Current massive sell-off beyond market makers’ capacity – Onyema


Amidst the collapse of sentiment for equities resulting in a sustained bearish trading on the floor of the Nigerian Stock Exchange (NSE) in the first two weeks of the year, the management of the exchange has exonerated capital market makers for the volatility, saying it is not the work of market makers to sway the direction of the market.

This was the position of the Director-General, NSE, Mr. Oscar Onyema, who acknowledged the turbulence in the market at a press briefing in Lagos. He described the volatility in the market as a moving train.

But when asked to explain why the market, in spite of the services of market makers, has continued to experience massive sell off in recent times, Onyema disclosed that there was nothing the firms under this category could do, saying all that is expected of the market makers is the provision of continuity in the market place and not to determine market direction.

He explained that ordinarily, what the market makers do is to ensure continuity in the pricing of stocks.

“The market is big and we don’t want the price someone wants to sell to go from N5 to N4 in one shot. So market makers put themselves somewhere in between, N480, N460 as a way of providing continuity in the market place,” he said.

He insisted that market makers had done their job and that was why the market did not shut down like other markets last year.

“The market makers have done their job, they are not perfect, there is still the opportunity to do more and we are going to work with them in that regard,” Onyema who described the recent turbulence, as a moving train said no one can stand in front of a moving train.

The term “market maker” refers to any dealing member of the NSE who has been appointed, and undertaken to enhance the market liquidity of a particular security in accordance with NSE rules.

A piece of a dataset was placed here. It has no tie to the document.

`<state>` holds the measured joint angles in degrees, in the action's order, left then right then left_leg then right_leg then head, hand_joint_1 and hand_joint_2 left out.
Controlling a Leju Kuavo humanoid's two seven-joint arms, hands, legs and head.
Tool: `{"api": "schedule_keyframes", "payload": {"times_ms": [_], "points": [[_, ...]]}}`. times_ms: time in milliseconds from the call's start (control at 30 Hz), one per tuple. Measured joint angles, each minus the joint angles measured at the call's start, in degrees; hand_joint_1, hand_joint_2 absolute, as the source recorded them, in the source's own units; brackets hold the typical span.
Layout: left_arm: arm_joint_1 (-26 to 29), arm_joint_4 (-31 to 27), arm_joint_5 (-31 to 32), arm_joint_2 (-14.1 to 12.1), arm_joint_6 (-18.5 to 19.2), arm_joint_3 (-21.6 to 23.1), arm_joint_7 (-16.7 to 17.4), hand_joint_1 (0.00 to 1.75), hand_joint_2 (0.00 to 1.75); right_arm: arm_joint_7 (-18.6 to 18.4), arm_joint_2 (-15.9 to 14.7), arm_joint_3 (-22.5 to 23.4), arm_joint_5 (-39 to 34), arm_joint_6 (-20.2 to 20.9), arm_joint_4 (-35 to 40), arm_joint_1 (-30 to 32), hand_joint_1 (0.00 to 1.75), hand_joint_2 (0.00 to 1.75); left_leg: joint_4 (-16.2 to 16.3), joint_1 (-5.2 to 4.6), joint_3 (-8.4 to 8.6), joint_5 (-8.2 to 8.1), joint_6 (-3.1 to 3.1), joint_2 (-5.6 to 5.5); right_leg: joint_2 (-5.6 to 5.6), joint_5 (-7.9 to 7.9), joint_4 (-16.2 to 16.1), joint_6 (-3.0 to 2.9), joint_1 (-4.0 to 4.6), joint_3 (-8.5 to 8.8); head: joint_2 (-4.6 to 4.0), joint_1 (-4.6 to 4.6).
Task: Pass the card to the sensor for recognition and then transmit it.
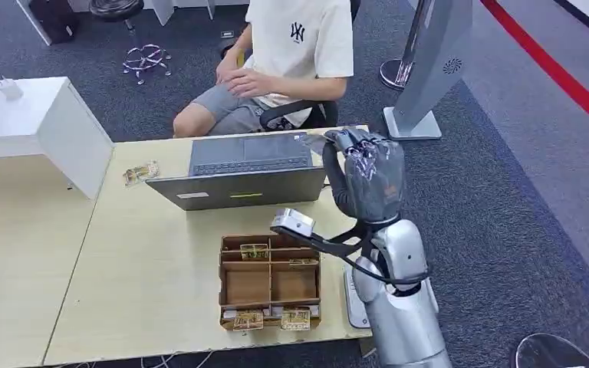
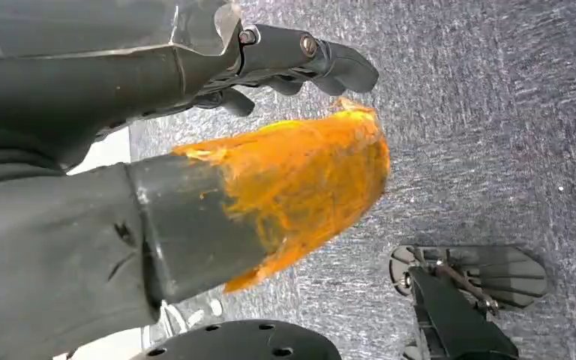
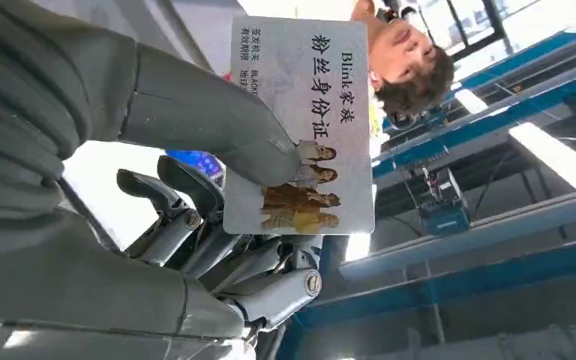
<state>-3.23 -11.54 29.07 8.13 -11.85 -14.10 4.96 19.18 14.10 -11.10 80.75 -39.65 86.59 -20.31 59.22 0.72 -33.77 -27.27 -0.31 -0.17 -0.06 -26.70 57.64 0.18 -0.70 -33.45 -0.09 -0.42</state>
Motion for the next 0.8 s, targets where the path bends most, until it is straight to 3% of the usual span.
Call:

The primary role of a market maker is to maintain a fair and orderly market in its particular securities of responsibility and, in general, to contribute positively to the operation of the overall market.

Some of the firms appointed by the NSE as market makers included Capital Bancorp Plc, Chapel Denham Securities, CSL Securities, Dunn Loren Merrifield Limited, FBN Securities, Future View Securities, Rencap Securities, Stanbic IBTC Securities and Vetiva Securities Limited.

Trading in the first two weeks of the year were characterised by loss of sentiment as investors scurried for exit over concerns that the global steep decline in crude oil price could worsen Nigeria’s tenuous foreign exchange management.

With more than 11 losers to every gainer in most of the trading so far, the Nigerian Stock Exchange (NSE) was on full sell mode. In the midst of the panic and confusion, the use of open market sell orders, which mandate brokers to sell at prevailing prices, turned the market into a complete buyers’ market, piling up losses on the divesting investors.

Onyema disclosed that between June 2014 when the oil rout began, and now, the market has lost about $30 billion in capitalisation.

Market analysts said the steep decline was a reflection of the poor sentiments in the market amidst news about the slump in crude oil price to 12-year low. Continuing decline in crude oil price, Nigeria’s main foreign exchange source, has left the country with low forex reserves and a bleeding currency. While there have been clamour for further devaluation of naira, the Central Bank of Nigeria (CBN) has held on tightly to its forex control management, an increasingly difficult position in the light of low forex reserves and incomes.

Explaining the current scenario, Onyema said given the fact that the Nigerian market is made up of between 45 and 60 per cent foreign portfolio investors, it is not a surprise that the exit of this group of investors would affect the market negatively.

He explained that apart from the tumbling oil prices, which have continued to erode Nigeria’s foreign exchange position, foreign investors are also jittery as a result of lack of clarity on government policies.

He expressed the hope that the plan by the federal government to fund 2016 budget deficit locally may raise activities in the Nigerian market very soon.

He was also positive on the plan by government to privatise some companies, saying, “In terms of encouraging government to finance its deficit, one of the things we are looking at is for government to privatise some of its enterprises so that government can easily free up cash which they can also bring into the market and do IPO.  We are encouraged by announcement from minister of Petroleum that the NNPC would be split in a matter of two years. These are the kinds of things that will free up funds from government and it will be able to give Nigerians opportunity to have ownership stake in these entities.”